The Niskanen Center in Washington, D.C, bills itself as a “libertarian think tank:” but its conception of libertarianism is one that many of us will find surprising. Jerry Taylor, the founder and president of the Center, in an article of March 10, “Do Libertarians Want Freedom or Not?” argues that libertarians ought to be sympathetic to welfare measures and legislation that restricts freedom of association to promote civil rights.
Why should libertarians support these policies? Taylor’s argument is a simple one: libertarians want to promote liberty and these policies will do so. “If libertarianism is about advancing individual liberty, however, these aren’t acts of surrender. They are necessary prerequisites for a free society.”
How can Taylor say this? The welfare state seizes people’s property in order to “help” those whom the state wishes to subsidize, and laws that forbid racial discrimination in housing and employment likewise in obvious ways restrict liberty. No doubt there are arguments for these measures, but how can these arguments be libertarian ones? Surely these arguments would have to take the form that it is justifiable to restrict libertarian rights in order to help the poor or racial minorities.
Taylor disagrees. Exactly what he claims is that support for welfare to the poor and for anti-discrimination laws promotes freedom. His argument for welfare is this: “It should be fairly obvious that one’s freedom is enhanced when one has the resources to act freely. We increase the amount of freedom in this country when we eliminate the greatest obstacle to living freely: poverty.”
It is apparent that by “freedom,” Taylor does not mean the absence of force or threats of force, the customary definition of the term by libertarians. Rather, freedom for him consists of wealth, the possession of resources. Similarly, in defense of anti-discrimination laws, he says: “A country with a savage three-century history of state-sanctioned slavery and apartheid can’t just drop the official discrimination and expect members of downtrodden groups to suddenly enjoy anything resembling equal freedom.” In other words, blacks have fewer opportunities to get jobs and housing than others: here “equal freedom” appears to mean “chances to get economic goods.”
I’m opposed to the welfare state and anti-discrimination laws, but the merits of these measures aren’t what concern me here. What strikes me as odd in Taylor’s article is that he has baptized as “libertarian” a standard criticism of libertarianism and classical liberalism.
The socialist antagonists of classical liberalism denounced it for a “negative” concept of freedom. The freedom of the classical liberals was “freedom to starve.” “Real” freedom, by contrast, meant the possession of resources, exactly the view Taylor favors. Taylor’s suggestion to libertarians is to join the other side.
Taylor would no doubt respond that I am a hidebound Rothbardian, who wrongly insists on a narrow conception of libertarianism. In the comments section of his article, he says:
I suspect the nub of the problem is that, for many libertarians today, “libertarian” means the ideas of Ayn Rand, Murray Rothbard, and Robert Nozick. But there are other libertarian thinkers of note in this world — past and present — and many of them disagree with this triumvirate.

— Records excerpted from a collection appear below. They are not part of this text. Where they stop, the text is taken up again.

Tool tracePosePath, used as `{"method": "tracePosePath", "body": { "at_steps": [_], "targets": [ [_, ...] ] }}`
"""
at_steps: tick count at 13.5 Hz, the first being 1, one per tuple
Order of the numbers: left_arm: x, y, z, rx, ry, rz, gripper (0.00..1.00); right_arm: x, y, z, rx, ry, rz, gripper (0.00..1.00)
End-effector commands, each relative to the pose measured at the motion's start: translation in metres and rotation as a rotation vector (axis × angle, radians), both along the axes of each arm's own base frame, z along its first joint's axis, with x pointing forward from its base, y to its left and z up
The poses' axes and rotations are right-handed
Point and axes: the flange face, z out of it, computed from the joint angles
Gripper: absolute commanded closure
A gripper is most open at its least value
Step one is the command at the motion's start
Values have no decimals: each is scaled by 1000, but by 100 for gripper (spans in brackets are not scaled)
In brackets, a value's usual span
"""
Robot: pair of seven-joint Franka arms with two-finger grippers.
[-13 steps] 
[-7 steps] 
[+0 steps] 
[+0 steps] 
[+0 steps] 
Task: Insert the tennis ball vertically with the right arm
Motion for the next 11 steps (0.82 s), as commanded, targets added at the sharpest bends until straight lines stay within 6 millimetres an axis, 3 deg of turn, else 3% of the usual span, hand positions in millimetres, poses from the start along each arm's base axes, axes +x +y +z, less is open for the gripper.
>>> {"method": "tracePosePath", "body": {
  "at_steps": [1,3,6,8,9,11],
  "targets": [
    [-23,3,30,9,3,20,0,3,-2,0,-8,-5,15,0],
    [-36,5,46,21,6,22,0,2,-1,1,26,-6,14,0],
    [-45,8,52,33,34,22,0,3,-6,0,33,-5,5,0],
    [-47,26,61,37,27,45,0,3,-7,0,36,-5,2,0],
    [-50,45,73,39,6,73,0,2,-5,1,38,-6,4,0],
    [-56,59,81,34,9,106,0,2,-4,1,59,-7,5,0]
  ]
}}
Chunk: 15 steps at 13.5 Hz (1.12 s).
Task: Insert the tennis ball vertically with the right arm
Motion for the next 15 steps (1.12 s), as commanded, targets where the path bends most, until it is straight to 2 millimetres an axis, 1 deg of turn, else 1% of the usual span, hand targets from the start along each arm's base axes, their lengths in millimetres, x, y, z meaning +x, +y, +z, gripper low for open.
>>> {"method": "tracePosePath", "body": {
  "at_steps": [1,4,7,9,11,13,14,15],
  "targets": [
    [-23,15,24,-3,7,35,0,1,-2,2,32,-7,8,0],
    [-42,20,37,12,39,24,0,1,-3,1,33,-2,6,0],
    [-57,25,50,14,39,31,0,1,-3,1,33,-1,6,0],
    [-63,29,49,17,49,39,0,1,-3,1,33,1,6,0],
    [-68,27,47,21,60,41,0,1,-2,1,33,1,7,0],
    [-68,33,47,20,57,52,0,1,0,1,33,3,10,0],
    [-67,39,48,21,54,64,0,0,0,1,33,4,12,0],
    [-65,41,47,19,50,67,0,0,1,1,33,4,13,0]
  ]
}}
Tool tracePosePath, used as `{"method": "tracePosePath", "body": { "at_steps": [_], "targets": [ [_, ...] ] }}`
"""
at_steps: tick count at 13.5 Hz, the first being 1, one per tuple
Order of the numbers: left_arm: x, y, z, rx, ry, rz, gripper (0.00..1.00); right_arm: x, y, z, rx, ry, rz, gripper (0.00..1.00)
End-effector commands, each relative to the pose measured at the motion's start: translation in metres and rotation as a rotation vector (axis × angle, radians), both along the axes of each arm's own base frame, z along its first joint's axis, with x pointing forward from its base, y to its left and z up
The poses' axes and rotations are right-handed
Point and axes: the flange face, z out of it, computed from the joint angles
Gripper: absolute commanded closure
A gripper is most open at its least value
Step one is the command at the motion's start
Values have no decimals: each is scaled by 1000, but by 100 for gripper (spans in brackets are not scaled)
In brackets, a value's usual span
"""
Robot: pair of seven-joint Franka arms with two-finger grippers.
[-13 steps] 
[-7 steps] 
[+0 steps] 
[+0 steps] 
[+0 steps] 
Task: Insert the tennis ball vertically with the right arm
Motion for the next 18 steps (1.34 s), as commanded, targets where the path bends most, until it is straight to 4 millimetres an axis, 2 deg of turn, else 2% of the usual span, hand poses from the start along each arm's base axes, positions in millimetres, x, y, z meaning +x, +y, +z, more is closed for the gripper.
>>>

Taylor is right that not all classical liberals have unconditionally opposed state programs to aid the poor, but he misses what I take to be the key issue, the meaning of liberty.
In support of my contention that, in his conception of liberty, Taylor has deserted libertarianism for the opposition, let us appeal to Hayek, one of those he mentions as a supporter of assistance to the poor. In The Road to Serfdom, Hayek says:
To harness to its cart the strongest of all political motives, the craving for freedom, socialism began increasingly to make use of the promise of a “new freedom” ...
The subtle change in meaning to which the word freedom was subjected in order that this argument should sound plausible is important. To the great apostles of political freedom the word had meant freedom from coercion, freedom from the arbitrary power of other men, release from the ties which left the individual no choice but obedience to the orders of a superior to whom he was attached. The new freedom promised, however, was to be freedom from necessity, release from the compulsion of the circumstances which inevitably limit the range of choice of all of us, although for some very much more than for others. Before man could be truly free, the “despotism of physical want” had to be broken, the “restraints of the economic system” relaxed. Freedom in this sense is, of course, merely another name for power or wealth.
Perhaps Taylor will now add Hayek to his list of superseded libertarian thinkers.